## Task objective
Look below and pull out each line with the word "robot".
[Data section — start]
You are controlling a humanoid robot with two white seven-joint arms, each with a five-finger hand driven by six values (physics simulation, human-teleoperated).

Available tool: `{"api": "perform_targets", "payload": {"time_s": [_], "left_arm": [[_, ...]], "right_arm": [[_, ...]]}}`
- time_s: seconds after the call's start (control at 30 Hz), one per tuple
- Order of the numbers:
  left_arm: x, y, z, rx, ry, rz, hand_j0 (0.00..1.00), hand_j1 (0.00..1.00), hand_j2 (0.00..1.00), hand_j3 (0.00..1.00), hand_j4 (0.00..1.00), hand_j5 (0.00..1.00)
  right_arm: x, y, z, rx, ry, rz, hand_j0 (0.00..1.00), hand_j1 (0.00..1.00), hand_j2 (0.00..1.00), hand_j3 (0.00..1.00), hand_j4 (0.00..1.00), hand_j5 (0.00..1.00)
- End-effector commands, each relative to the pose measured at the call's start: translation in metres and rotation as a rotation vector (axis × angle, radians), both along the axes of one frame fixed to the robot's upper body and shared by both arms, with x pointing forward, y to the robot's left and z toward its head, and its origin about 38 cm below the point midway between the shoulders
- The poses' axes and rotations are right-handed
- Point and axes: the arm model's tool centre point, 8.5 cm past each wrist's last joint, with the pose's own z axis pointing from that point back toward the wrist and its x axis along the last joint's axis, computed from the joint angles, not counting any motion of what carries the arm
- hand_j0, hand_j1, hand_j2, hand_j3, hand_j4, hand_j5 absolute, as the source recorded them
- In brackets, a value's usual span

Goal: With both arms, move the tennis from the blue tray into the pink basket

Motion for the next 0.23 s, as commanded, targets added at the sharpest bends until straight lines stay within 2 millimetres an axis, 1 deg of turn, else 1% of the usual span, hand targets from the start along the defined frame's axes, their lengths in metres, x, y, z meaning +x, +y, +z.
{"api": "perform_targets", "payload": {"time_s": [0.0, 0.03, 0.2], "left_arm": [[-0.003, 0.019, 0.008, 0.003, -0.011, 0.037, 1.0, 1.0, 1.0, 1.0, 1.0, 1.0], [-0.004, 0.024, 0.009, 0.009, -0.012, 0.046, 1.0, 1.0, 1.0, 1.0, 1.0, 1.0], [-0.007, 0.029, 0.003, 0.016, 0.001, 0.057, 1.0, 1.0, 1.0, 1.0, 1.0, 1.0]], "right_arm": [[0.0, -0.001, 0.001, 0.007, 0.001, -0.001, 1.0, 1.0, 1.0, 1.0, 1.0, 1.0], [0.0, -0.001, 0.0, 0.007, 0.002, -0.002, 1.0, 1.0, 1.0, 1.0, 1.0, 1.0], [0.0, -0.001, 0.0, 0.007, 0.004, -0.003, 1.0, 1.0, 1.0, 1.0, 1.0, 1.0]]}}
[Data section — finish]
## Answer area
You are controlling a humanoid robot with two white seven-joint arms, each with a five-finger hand driven by six values (physics simulation, human-teleoperated).
- End-effector commands, each relative to the pose measured at the call's start: translation in metres and rotation as a rotation vector (axis × angle, radians), both along the axes of one frame fixed to the robot's upper body and shared by both arms, with x pointing forward, y to the robot's left and z toward its head, and its origin about 38 cm below the point midway between the shoulders

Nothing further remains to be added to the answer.